I want to take Rob Chant’s original layout design, which is more suited to an earlier time of operation (say through the early to mid-1990s) and bring it into the 21st century. Those not in the rail industry often think that maintenance centres change little over time. Nothing is further from the truth. As operational needs and operators change, major often drastic changes to facilities occur that allow operators to streamline and manage throughput (lowering costs in the process). My depot has changed twice in the last 20 years. Each time with major additions to its layout.

Enough preamble, let’s get into the meat of the article and look at how to bring Rob’s design into the modern-day.


Rob’s Original Design

For reference here is Rob Chant’s design, as used by Aaron Riley to build his layout. I’m going to be referring back to this image quite a lot. It may be worthwhile to either open a new window, or another tab with this image to make referring to it easier.

Rob Chant's original Track Plan with numbers keying to Aaron's gallery of photos
Rob Chant’s original Track Plan with numbers keying to Aaron’s gallery of photos

Bringing the layout into the 21st Century

The design below mirrors, to some degree, what I see at work every day.

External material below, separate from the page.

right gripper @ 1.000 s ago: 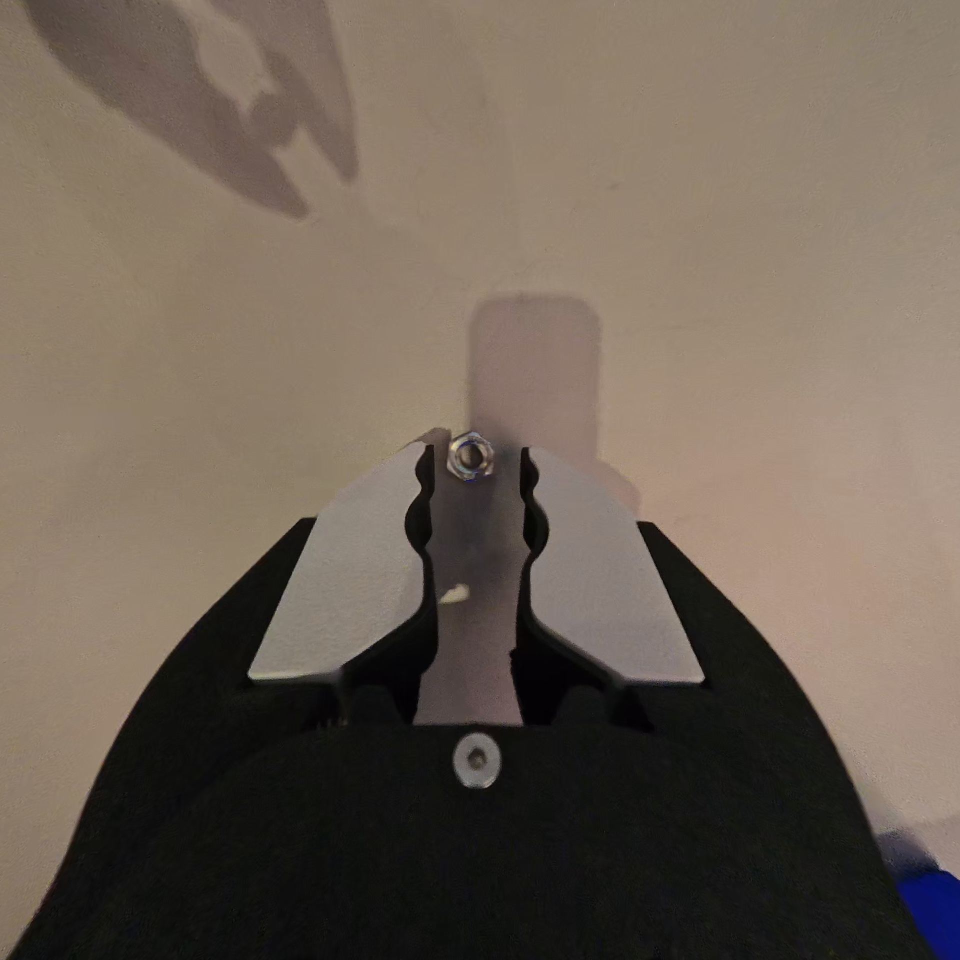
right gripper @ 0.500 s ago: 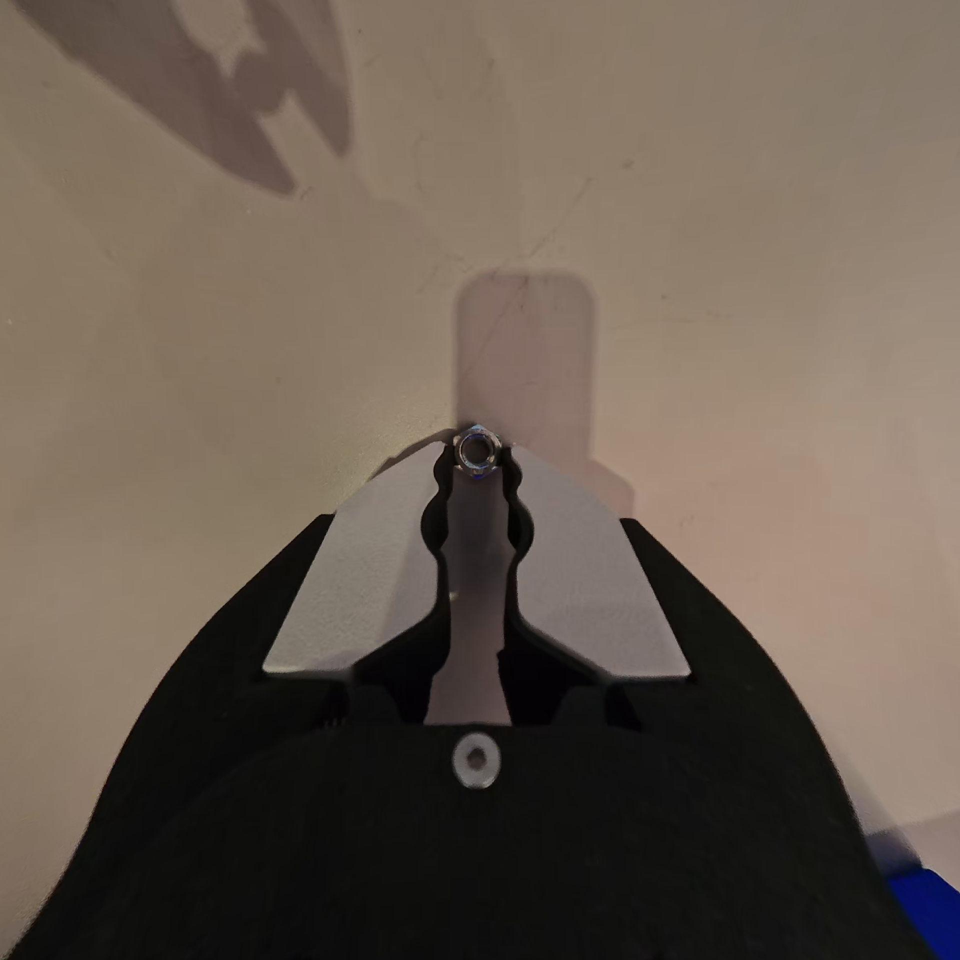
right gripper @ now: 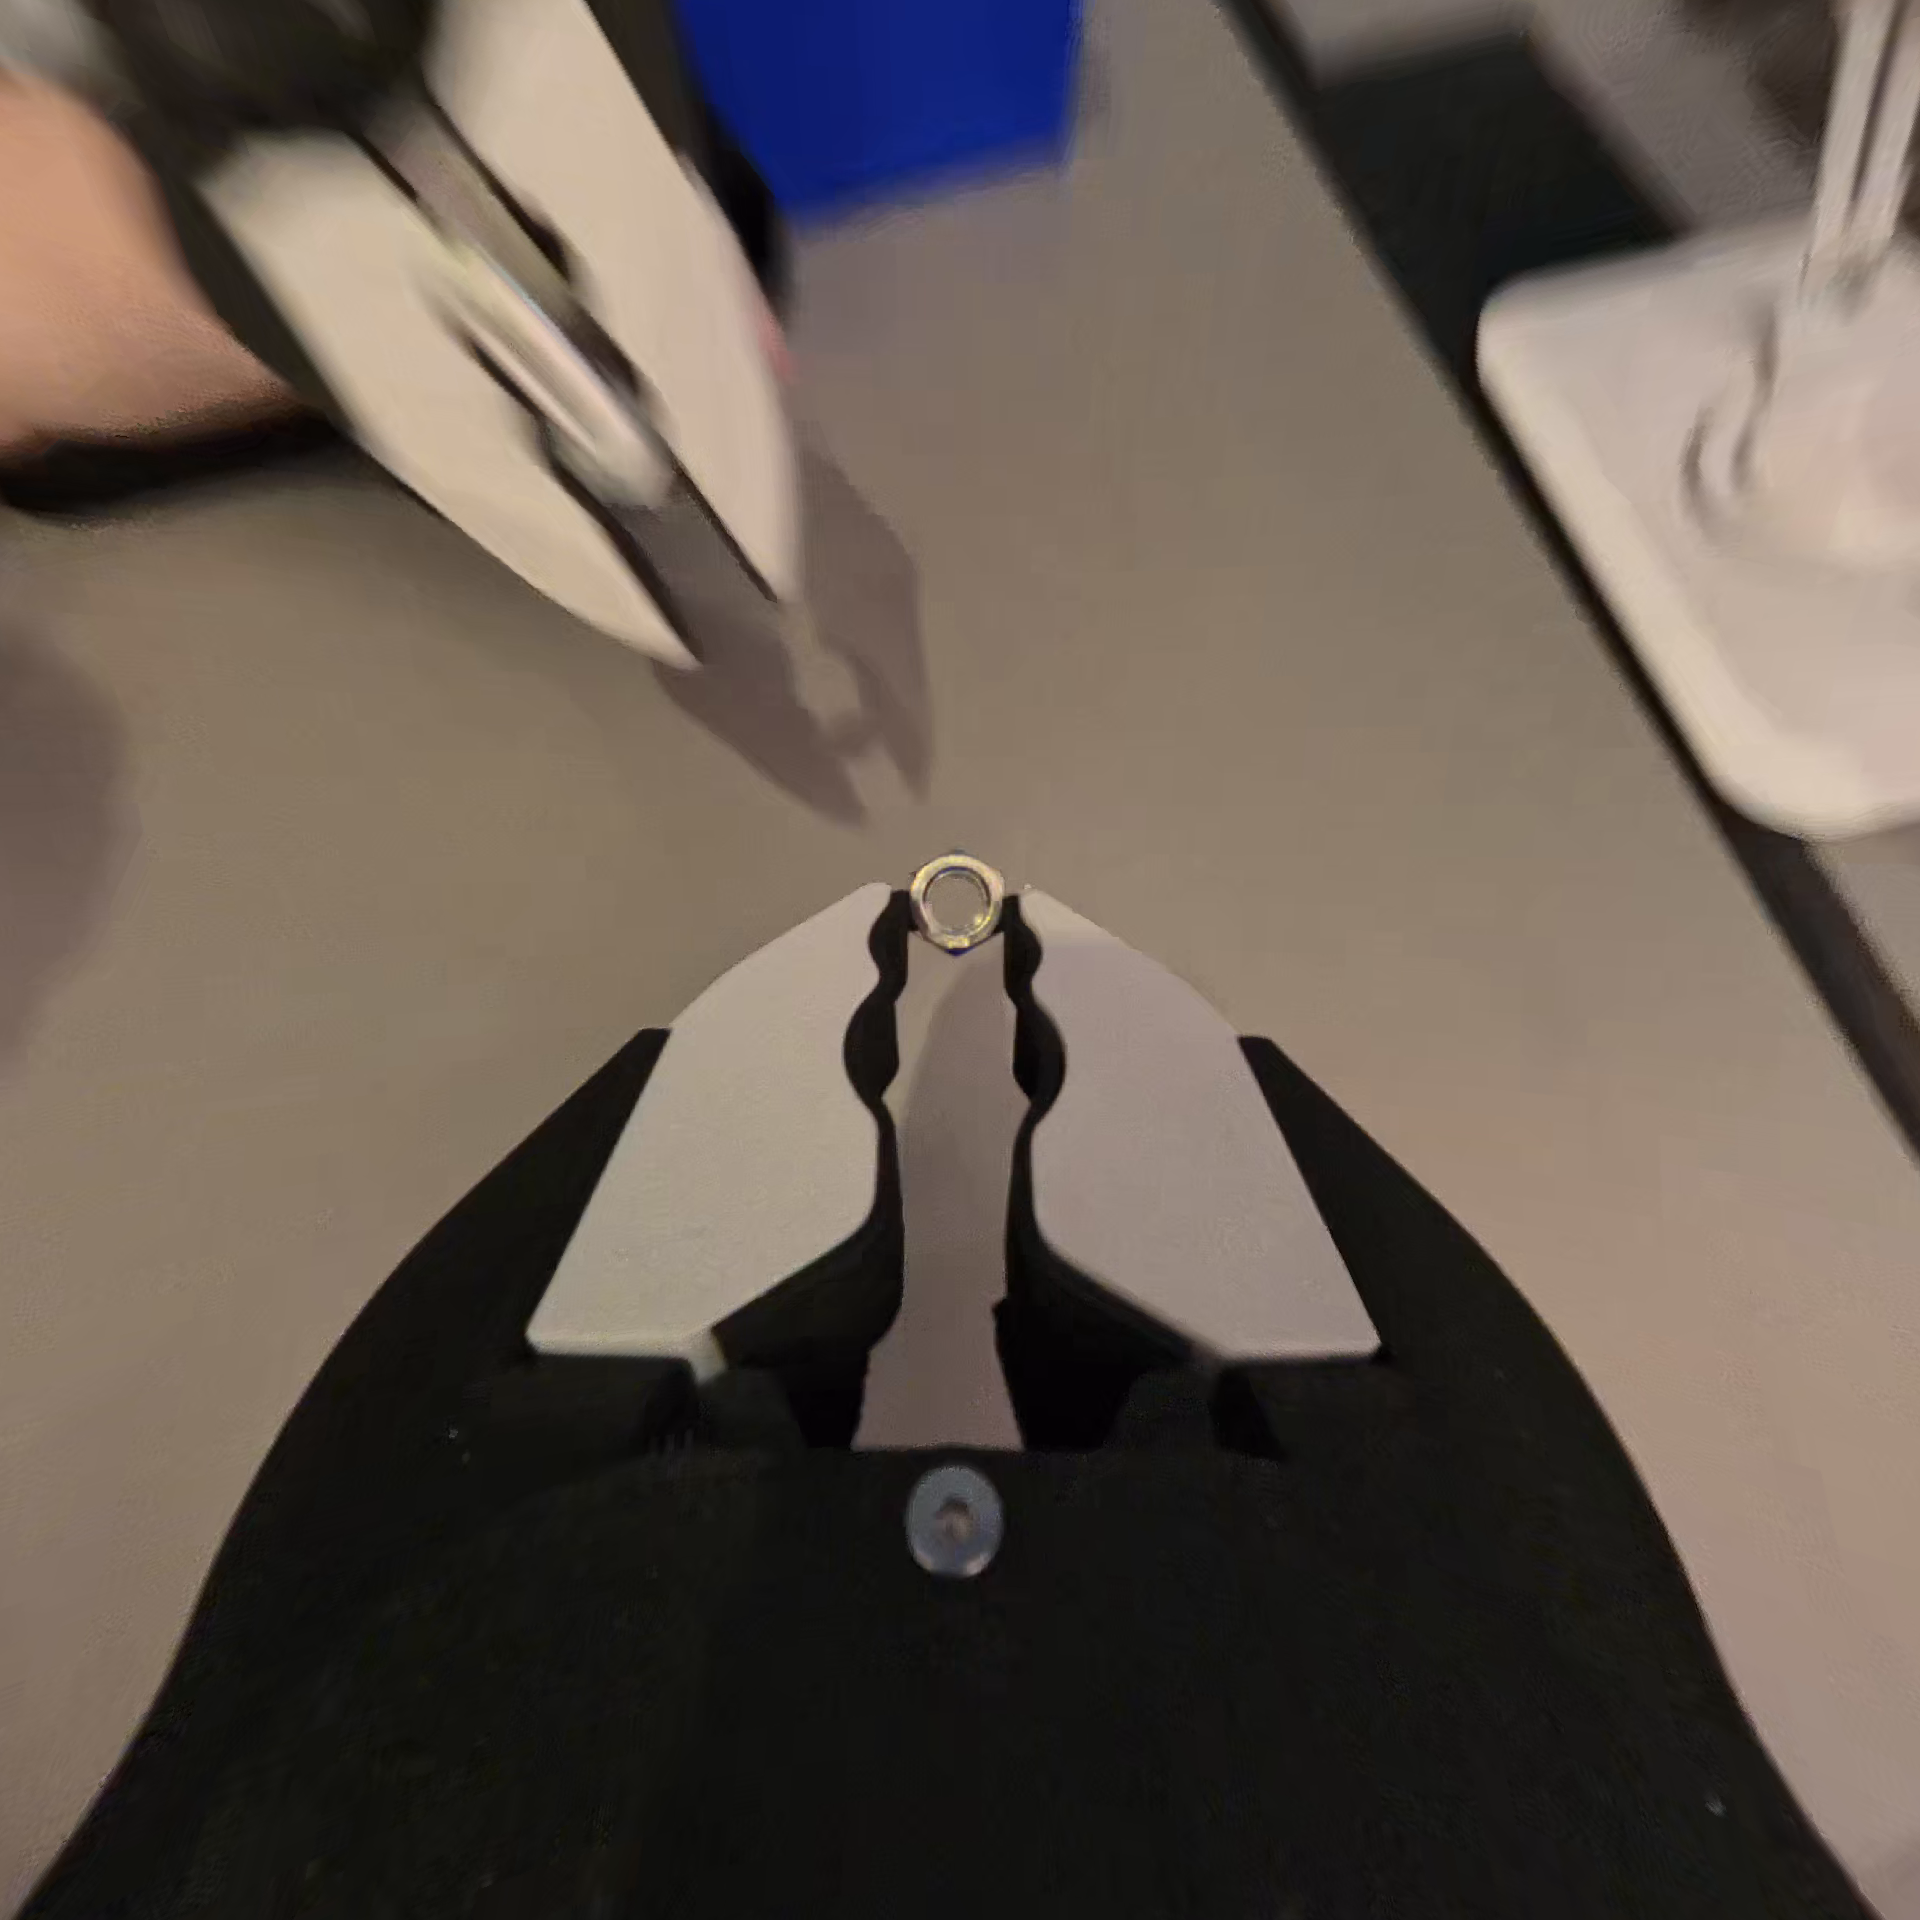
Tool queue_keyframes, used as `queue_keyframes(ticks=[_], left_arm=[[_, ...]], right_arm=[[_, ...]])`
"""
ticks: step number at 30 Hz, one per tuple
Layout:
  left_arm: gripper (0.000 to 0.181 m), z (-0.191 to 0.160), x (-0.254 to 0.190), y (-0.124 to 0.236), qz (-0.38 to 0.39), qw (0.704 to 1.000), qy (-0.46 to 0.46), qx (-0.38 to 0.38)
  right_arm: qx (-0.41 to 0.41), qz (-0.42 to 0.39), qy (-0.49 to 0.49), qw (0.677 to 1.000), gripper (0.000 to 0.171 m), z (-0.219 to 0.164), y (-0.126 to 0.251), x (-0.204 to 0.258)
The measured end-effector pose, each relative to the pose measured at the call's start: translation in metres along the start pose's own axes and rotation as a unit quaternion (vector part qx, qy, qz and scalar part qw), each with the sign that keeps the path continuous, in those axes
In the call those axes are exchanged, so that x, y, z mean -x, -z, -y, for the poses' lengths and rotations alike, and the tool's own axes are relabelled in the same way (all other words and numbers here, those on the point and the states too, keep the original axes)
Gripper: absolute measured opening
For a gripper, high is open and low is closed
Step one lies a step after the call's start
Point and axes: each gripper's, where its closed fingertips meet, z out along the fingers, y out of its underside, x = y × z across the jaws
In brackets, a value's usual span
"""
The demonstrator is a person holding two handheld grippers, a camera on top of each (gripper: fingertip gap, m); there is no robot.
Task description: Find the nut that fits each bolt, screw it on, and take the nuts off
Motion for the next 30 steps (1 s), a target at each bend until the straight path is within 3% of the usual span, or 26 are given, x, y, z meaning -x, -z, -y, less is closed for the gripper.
queue_keyframes(ticks=[2, 6, 19, 30], left_arm=[[0.014, -0.005, -0.006, -0.006, -0.008, 1.0, 0.002, 0.015], [0.014, -0.01, -0.018, -0.015, -0.014, 0.999, -0.022, 0.042], [0.014, -0.014, -0.032, -0.018, -0.03, 0.996, -0.056, 0.066], [0.014, -0.011, -0.054, -0.018, -0.074, 0.99, -0.107, 0.05]], right_arm=[[-0.065, 0.016, 0.035, 0.997, 0.017, 0.035, 0.022, 0.023], [-0.071, 0.005, 0.128, 0.989, 0.017, 0.058, 0.029, 0.058], [0.022, -0.034, 0.215, 0.976, 0.017, 0.044, 0.003, 0.075], [0.029, 0.036, 0.228, 0.973, 0.017, 0.035, 0.006, 0.095]])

A running depot for passenger operation of diesel hauled push-pull train sets
A running depot for passenger operation of diesel hauled push-pull train sets

Comparing the two designs you’ll notice right away the differences. The second design is streamlined and devoted to one function: getting train sets out of the gate and onto the mainline and the reverse as needed. To cover all of the changes I’ll start on the left and move to the right.

Parts Warehouse – GONE

Starting on the left top of the layout you’ll notice that the parts warehouse is gone, along with the scrapping line, sand house and locomotive shed. In modern facilities such as this, all parts have been moved into the main maintenance sheds and are now delivered by road. Except for rolling stock being returned from upstream maintenance centres, nothing arrives by rail.

Scrap Line – GONE

Scrapping too has moved off-site. As I mentioned in the article series major maintenance is carried out off-site at what I term upstream maintenance centres. Determination of end-of-life status for railcars and locomotives happens at this higher level and not at the running depot level.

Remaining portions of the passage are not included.